OwnFit auto-populates their calendar with all scheduled workouts.

Team Assignment

For group training:

  1. Assign to entire team at once
  2. Everyone gets the same program, same start date
  3. Individual modifications still possible per athlete

Making Adjustments

No plan survives contact with reality unchanged.

Mid-Program Modifications

SituationSolution
Progressing faster than expectedIncrease loads
Injury or limitationSubstitute exercises
Life got busyReduce volume temporarily
PlateauChange stimulus

Changes apply forward onlyβ€”historical data stays intact.

Extending or Shortening

  • Add weeks when more time at a phase is needed
  • Truncate when someone needs to move on early

Plans serve athletes, not the other way around.

Missed Workouts

Two options:

OptionWhen to Use
Skip itSingle missed workout, illness, bad day
Shift scheduleMissed a full week (travel, etc.)

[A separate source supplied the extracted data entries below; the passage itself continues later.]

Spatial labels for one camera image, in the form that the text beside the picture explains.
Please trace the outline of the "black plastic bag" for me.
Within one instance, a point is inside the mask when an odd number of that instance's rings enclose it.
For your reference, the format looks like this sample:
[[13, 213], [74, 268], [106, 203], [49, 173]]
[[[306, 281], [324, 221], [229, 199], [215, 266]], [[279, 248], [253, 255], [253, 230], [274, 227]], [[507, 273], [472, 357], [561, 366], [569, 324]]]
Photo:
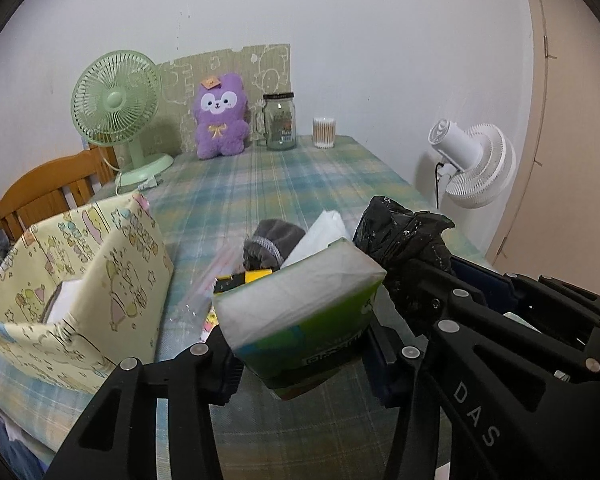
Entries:
[[374, 196], [353, 235], [353, 244], [389, 274], [416, 260], [452, 272], [451, 252], [442, 234], [454, 222], [429, 210], [412, 211], [387, 196]]

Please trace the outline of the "white plastic bag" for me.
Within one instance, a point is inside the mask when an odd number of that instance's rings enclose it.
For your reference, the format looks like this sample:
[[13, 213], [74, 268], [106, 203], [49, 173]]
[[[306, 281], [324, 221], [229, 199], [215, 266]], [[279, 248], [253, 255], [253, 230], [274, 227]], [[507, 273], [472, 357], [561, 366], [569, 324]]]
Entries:
[[351, 238], [341, 214], [336, 210], [323, 210], [300, 242], [294, 246], [294, 249], [282, 264], [282, 268], [321, 252], [340, 238], [346, 240]]

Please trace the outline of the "green tissue pack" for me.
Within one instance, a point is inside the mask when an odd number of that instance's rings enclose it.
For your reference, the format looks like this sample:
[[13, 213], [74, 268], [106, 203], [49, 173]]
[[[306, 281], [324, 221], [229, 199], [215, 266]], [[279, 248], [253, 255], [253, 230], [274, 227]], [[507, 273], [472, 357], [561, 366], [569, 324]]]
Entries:
[[340, 238], [265, 278], [215, 296], [220, 330], [279, 400], [326, 382], [360, 357], [385, 269]]

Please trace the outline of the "yellow cartoon fabric storage box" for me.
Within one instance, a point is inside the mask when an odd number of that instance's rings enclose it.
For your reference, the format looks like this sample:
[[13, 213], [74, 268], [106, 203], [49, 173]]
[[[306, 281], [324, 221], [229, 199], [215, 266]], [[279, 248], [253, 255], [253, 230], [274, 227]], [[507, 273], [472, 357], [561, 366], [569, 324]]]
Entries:
[[0, 355], [43, 382], [94, 393], [128, 356], [154, 359], [172, 273], [140, 193], [38, 222], [0, 266]]

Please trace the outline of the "grey knitted pouch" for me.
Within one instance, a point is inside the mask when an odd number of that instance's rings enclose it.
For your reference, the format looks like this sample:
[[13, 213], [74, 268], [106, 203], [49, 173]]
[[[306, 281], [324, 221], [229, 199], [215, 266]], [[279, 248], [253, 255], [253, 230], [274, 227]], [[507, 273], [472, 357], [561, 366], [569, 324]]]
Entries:
[[244, 241], [244, 269], [279, 270], [306, 231], [280, 219], [259, 222], [254, 233]]

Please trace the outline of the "clear plastic zip bag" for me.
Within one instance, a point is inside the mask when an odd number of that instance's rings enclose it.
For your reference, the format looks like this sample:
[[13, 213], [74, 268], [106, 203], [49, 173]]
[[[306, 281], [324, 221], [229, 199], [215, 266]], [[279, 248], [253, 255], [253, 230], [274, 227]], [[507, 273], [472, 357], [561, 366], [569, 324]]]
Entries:
[[194, 341], [205, 341], [213, 330], [216, 322], [208, 321], [208, 316], [216, 280], [242, 270], [243, 252], [242, 238], [228, 238], [208, 266], [189, 281], [184, 297], [168, 315], [168, 320], [179, 328], [186, 328]]

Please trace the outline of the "cotton swab container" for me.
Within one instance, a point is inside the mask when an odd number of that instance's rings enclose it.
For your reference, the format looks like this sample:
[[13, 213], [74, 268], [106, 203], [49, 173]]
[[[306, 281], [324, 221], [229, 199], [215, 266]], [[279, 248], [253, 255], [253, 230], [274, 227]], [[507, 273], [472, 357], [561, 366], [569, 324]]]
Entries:
[[333, 148], [336, 142], [336, 119], [315, 117], [312, 122], [312, 142], [316, 148]]

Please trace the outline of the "yellow black packet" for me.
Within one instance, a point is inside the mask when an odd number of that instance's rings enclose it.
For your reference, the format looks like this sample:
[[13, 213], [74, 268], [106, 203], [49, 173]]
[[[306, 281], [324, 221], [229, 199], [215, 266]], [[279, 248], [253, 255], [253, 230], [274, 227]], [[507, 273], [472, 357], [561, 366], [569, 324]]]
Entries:
[[265, 278], [273, 273], [271, 269], [262, 269], [254, 271], [244, 271], [237, 274], [219, 276], [214, 283], [213, 293], [215, 295], [224, 294], [239, 286], [252, 283]]

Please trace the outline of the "glass mason jar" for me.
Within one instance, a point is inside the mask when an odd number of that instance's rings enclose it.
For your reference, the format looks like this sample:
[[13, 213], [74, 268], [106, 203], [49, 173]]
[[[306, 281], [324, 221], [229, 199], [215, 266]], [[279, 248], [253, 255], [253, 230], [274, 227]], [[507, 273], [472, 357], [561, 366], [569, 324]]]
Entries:
[[265, 93], [256, 116], [257, 146], [288, 151], [296, 146], [296, 108], [292, 92]]

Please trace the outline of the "plaid tablecloth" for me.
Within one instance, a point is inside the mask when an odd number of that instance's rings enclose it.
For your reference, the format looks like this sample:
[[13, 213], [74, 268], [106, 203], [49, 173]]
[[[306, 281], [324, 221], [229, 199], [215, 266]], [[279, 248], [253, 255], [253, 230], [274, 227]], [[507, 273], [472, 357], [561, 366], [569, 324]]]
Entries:
[[[268, 218], [310, 226], [325, 210], [338, 211], [354, 229], [376, 195], [425, 207], [419, 192], [350, 138], [330, 150], [303, 138], [286, 152], [256, 148], [205, 162], [178, 156], [148, 193], [174, 264], [159, 356], [170, 358], [193, 341], [176, 304], [229, 237], [248, 235]], [[211, 420], [226, 478], [378, 479], [396, 412], [379, 404], [364, 368], [354, 364], [290, 401], [275, 399], [245, 373], [230, 403], [211, 409]]]

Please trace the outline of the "patterned beige cardboard panel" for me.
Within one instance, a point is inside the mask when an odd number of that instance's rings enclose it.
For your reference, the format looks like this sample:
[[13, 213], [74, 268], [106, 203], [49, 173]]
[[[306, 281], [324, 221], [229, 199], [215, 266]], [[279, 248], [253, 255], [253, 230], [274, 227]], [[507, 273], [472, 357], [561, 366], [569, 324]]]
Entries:
[[251, 141], [263, 138], [261, 110], [269, 93], [291, 90], [291, 46], [256, 44], [239, 50], [222, 49], [177, 58], [158, 65], [161, 96], [157, 113], [140, 134], [147, 154], [178, 155], [196, 150], [194, 97], [209, 76], [238, 73], [248, 98]]

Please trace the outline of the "wooden chair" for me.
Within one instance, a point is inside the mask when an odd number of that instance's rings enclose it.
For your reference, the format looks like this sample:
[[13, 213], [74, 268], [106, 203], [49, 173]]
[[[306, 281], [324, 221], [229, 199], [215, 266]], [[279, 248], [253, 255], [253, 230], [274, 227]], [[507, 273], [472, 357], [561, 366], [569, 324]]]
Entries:
[[116, 168], [114, 149], [92, 144], [78, 154], [37, 166], [0, 196], [0, 229], [15, 243], [35, 223], [69, 211], [66, 192], [76, 207], [88, 203], [95, 194], [93, 182], [108, 183]]

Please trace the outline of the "purple plush bear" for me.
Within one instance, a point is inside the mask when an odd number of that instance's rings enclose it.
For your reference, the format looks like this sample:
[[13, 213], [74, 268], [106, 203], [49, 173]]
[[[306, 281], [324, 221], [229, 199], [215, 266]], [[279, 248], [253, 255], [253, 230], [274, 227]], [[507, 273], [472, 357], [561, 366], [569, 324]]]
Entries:
[[247, 95], [238, 73], [209, 76], [199, 84], [193, 115], [199, 159], [242, 153], [249, 136]]

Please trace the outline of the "green desk fan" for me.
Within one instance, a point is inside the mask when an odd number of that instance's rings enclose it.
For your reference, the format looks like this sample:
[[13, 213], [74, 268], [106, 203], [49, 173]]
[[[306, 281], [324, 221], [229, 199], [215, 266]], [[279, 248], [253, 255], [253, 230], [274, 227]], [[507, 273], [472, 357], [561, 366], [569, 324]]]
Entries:
[[159, 93], [157, 65], [133, 50], [100, 56], [74, 86], [70, 113], [76, 131], [93, 145], [128, 149], [130, 160], [117, 171], [119, 188], [137, 188], [173, 165], [169, 154], [147, 155], [140, 140], [157, 113]]

Trying to "make up" one session usually does more harm than good.


Library Management

Organization

Tag plans by:

  • Goal type (strength, hypertrophy, fat loss)
  • Duration (4-week, 8-week, 12-week)
  • Experience level (beginner, intermediate, advanced)
  • Equipment requirements

Archiving

Old plans become outdated. Archive them:

  • Hidden from active library
  • Historical references preserved
  • Accessible through filtered searches

Best Practices

PracticeWhy It Matters
Start with the endWhat adaptations are you targeting?
Build progression systematicallyNext week should ask more than this week
Include enoughβ€”not too muchSimple plans performed consistently > ambitious plans abandoned
Test your own programmingDo the workouts yourself when possible

The consistency test

Will this athlete actually complete this program? A 3-day plan done consistently beats a 6-day plan they can't stick to.